Action item = Look for the word "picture" in the material below, then report each line where it occurs.

╭──

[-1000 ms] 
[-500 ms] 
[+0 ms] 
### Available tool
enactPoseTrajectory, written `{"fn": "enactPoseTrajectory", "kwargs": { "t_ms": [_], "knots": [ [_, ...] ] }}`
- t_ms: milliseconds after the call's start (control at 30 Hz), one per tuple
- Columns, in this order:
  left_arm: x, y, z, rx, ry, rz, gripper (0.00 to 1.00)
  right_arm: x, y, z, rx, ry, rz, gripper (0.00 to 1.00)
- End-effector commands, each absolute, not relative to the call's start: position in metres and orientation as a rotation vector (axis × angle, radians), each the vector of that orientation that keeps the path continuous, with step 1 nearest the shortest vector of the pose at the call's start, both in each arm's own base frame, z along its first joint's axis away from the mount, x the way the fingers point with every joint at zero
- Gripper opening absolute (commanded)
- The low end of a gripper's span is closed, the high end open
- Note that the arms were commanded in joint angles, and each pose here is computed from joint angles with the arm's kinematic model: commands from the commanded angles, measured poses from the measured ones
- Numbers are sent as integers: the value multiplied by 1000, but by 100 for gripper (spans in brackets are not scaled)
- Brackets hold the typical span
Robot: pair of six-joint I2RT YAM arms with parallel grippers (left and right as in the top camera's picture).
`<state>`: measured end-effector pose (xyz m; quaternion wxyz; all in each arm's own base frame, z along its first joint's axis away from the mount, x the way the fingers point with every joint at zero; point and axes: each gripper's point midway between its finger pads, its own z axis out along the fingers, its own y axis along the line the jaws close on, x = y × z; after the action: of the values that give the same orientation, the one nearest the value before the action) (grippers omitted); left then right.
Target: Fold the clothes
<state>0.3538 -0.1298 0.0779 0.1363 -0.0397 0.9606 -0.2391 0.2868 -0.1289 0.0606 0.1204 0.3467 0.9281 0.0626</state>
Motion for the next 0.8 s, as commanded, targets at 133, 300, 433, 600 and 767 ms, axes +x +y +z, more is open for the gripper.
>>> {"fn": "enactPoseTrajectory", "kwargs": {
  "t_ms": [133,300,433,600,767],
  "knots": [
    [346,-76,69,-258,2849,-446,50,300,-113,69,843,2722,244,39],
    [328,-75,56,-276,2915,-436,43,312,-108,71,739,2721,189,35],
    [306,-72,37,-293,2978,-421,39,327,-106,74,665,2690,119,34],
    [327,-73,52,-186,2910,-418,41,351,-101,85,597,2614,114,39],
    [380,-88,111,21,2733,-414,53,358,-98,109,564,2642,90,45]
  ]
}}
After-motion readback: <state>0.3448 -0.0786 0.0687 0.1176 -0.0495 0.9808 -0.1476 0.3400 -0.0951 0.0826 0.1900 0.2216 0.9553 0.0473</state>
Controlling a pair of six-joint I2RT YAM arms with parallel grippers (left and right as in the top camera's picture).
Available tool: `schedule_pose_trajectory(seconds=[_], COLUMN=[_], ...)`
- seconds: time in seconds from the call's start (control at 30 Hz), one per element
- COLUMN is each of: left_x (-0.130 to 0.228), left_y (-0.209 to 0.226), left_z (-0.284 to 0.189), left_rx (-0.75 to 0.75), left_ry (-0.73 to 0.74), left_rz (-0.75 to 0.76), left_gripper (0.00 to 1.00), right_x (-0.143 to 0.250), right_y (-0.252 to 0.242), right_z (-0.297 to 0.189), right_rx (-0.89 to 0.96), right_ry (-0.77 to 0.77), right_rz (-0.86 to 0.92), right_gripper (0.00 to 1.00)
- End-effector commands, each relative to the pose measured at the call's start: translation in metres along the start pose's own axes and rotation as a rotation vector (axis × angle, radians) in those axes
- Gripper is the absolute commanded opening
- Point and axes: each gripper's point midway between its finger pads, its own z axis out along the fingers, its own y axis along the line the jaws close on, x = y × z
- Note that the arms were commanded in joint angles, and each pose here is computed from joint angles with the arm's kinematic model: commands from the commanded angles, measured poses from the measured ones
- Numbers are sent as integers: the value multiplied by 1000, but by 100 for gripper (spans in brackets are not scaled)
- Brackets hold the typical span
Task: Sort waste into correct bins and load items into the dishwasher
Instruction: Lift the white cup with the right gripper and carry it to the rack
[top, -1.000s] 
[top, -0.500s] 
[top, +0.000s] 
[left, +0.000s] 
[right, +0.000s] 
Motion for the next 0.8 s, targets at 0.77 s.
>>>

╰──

Result for this exercise =
Robot: pair of six-joint I2RT YAM arms with parallel grippers (left and right as in the top camera's picture).
Controlling a pair of six-joint I2RT YAM arms with parallel grippers (left and right as in the top camera's picture).

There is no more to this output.